Нотариус Янсон сегодня встал с постели снулой рыбой. Хорошо, не встал – всплыл. Чувствовалось, что ночь Янсон провёл не лучшим образом. Бессонница, мигрень, а скорее всего, судя по тому, что писа̀л нотариус стоя, не стремясь опуститься в кресло, разыгрался геморрой. Иные варианты отпадали – заподозрить Янсона в тайных пороках или пристрастии к азартным играм мог лишь человек с гипертрофированным воображением.
«Я человек болезненный, слабый, – вспомнил Алексеев подходящую к случаю цитату. Рассказ «Оба лучше» был написан Чеховым, с кем Алексеев состоял в отношениях близких, почти приятельских. Превосходный литератор, врачом Чехов был не худшим. – Во мне скрытый геморрой ходит. Был я, знаешь, в четверг в бане, часа три парился. А от па̀ру геморрой еще пуще разыгрывается. Доктора говорят, что баня для здоровья нехорошо...»
– Доверенность общая или специальная?
– Специальная.
– Предмет доверения?
– Квартира Заикиной.
– Позвольте!
Рыба проснулась. Рыба всплеснула плавниками:
– Вы еще не вступили в права наследования!
– Составьте черновик доверенности. Пусть полежит у вас до окончательного завершения дела. Как только я вступлю в права, я подпишу его. Мне хлопотно будет заниматься квартирой. Брату проще, он здесь живёт. Да и с досугом у него дела обстоят лучше моего...
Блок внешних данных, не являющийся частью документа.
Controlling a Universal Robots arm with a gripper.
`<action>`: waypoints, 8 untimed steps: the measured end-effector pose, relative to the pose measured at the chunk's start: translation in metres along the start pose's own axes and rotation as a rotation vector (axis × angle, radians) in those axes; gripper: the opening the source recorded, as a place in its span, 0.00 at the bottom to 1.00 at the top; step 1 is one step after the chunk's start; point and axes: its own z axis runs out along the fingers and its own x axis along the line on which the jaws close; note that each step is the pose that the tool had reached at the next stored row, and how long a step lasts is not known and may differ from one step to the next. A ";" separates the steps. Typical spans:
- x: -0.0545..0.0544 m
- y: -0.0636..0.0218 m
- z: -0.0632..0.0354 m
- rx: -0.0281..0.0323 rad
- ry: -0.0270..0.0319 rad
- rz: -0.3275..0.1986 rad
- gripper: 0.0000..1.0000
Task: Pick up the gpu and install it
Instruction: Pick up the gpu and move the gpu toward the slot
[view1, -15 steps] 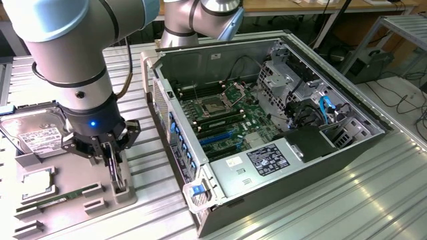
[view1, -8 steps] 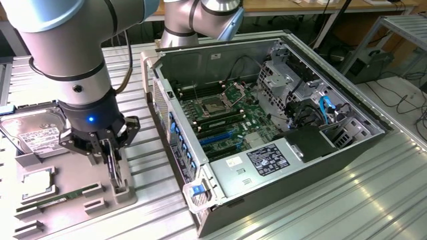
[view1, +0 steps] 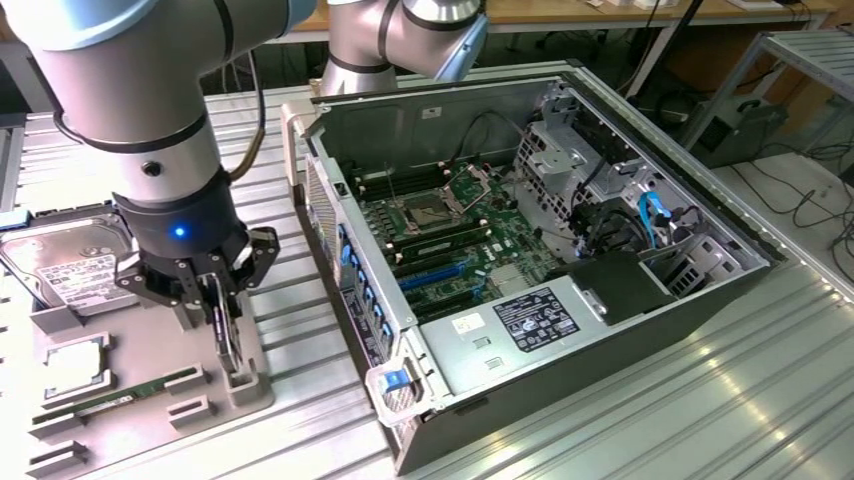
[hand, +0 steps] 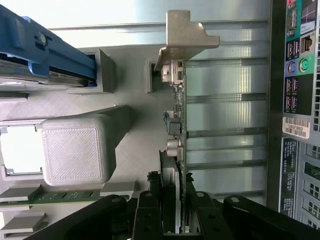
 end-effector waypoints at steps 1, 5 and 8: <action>0.000 -0.0001 -0.0010 0.0000 0.0009 0.000 0.27; 0.000 -0.0002 -0.0037 -0.0007 0.0035 0.000 0.27; 0.000 -0.0004 -0.0057 -0.0008 0.0062 0.000 0.27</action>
– Понимаю. Черновик – это допустимо. Итак, доверенность специальная, предметом которой является жилая площадь по улице Епархиальной...
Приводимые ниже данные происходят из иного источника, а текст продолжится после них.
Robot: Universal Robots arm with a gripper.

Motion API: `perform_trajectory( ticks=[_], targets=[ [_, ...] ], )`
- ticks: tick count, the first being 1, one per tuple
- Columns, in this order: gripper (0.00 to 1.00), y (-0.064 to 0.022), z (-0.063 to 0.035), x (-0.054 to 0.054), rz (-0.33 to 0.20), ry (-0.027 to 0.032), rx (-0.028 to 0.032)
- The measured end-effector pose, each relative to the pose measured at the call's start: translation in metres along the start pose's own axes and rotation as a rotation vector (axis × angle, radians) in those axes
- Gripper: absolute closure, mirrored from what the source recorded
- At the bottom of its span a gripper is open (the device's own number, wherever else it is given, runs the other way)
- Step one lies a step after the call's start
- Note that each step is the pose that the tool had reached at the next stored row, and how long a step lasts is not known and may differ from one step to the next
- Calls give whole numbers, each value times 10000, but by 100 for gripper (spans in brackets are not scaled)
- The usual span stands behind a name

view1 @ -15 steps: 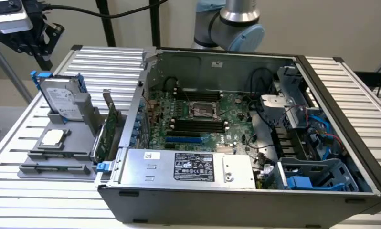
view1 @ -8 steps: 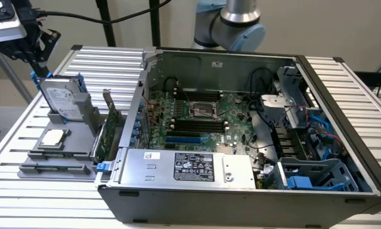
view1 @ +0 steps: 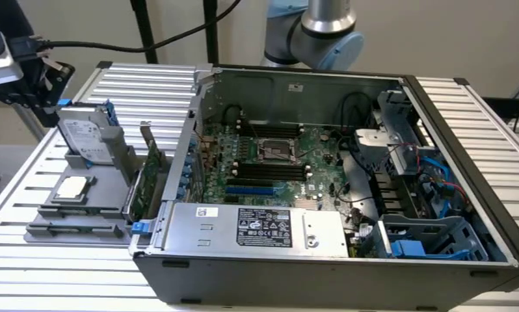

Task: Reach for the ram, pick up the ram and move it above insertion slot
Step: 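Reach for the ram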

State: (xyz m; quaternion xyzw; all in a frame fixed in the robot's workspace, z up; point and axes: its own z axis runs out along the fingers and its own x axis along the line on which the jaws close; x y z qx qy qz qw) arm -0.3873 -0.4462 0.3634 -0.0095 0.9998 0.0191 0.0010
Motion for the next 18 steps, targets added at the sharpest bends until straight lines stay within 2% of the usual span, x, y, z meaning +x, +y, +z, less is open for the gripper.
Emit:
perform_trajectory(
  ticks=[13,18],
  targets=[
    [89,-585,156,11,-3,-63,1],
    [89,-604,162,12,-2,-63,4]
  ],
)
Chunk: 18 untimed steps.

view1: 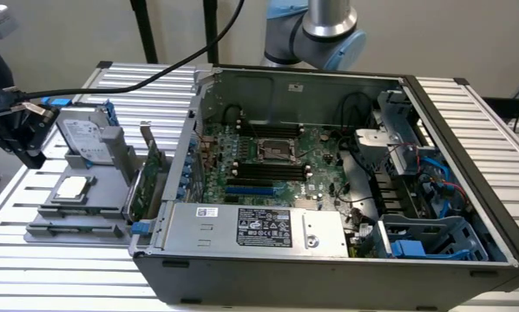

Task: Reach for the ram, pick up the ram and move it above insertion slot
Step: 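Reach for the ram, then pick up the ram and move it above insertion slot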

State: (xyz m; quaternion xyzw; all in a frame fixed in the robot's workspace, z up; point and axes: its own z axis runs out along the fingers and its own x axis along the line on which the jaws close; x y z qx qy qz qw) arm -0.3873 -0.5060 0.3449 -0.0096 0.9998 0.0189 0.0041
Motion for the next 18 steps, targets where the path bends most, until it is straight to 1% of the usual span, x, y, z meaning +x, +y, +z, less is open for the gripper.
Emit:
perform_trajectory(
  ticks=[18],
  targets=[
    [89,0,0,0,-1,0,0]
  ],
)
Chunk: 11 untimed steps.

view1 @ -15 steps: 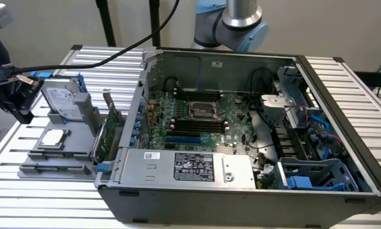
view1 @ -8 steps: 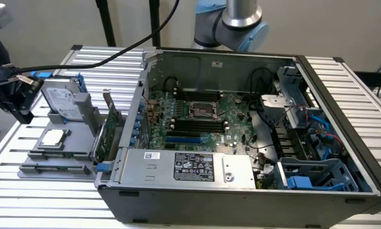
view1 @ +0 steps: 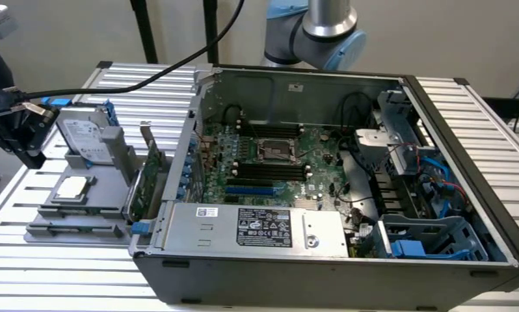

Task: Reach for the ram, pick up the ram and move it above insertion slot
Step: 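Pick up the ram and move it above insertion slot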

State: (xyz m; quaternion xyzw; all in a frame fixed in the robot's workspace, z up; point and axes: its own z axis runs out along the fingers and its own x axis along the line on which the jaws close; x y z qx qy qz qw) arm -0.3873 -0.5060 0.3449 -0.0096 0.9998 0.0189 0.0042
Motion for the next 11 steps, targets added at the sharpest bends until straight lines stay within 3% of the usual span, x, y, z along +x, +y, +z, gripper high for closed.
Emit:
perform_trajectory(
  ticks=[3,11],
  targets=[
    [89,0,0,0,-119,5,1],
    [89,-1,25,0,-1584,58,-14]
  ],
)
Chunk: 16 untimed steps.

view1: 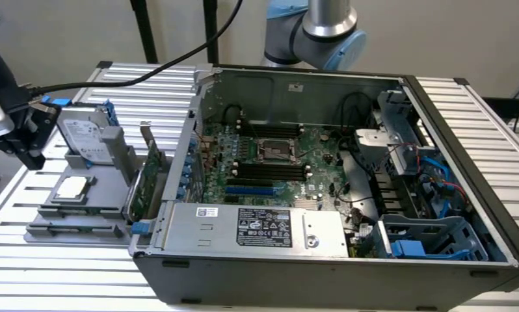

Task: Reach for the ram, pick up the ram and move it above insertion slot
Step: 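Pick up the ram and move it above insertion slot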

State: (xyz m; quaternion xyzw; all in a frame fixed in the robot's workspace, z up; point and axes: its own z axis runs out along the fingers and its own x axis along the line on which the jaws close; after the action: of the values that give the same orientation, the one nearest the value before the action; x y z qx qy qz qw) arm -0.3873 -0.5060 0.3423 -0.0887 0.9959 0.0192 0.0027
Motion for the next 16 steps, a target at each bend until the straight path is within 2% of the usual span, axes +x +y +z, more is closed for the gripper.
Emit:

– Адрес возьмите из завещания.
– Да, разумеется.
Янсон скрипел пером, часто макая его в бронзовую чернильницу. Задавал вопросы, Алексеев отвечал – кратко, не задумываясь. Мысли его целиком занимал удивительный спектакль, в который он угодил против собственной воли. Мало-помалу пустяки и случайности складывались в систему – ещё не чёткую, стройную, сцепленную всеми шестеренками в единый механизм, но контур очерчивался, закономерности прослеживались, а сквозное действие обещало вот-вот оформиться в острый кавказский шампур, на который, словно куски мяса, лук, помидоры и баклажаны, нанижутся все частные действия, поступки и предлагаемые обстоятельства.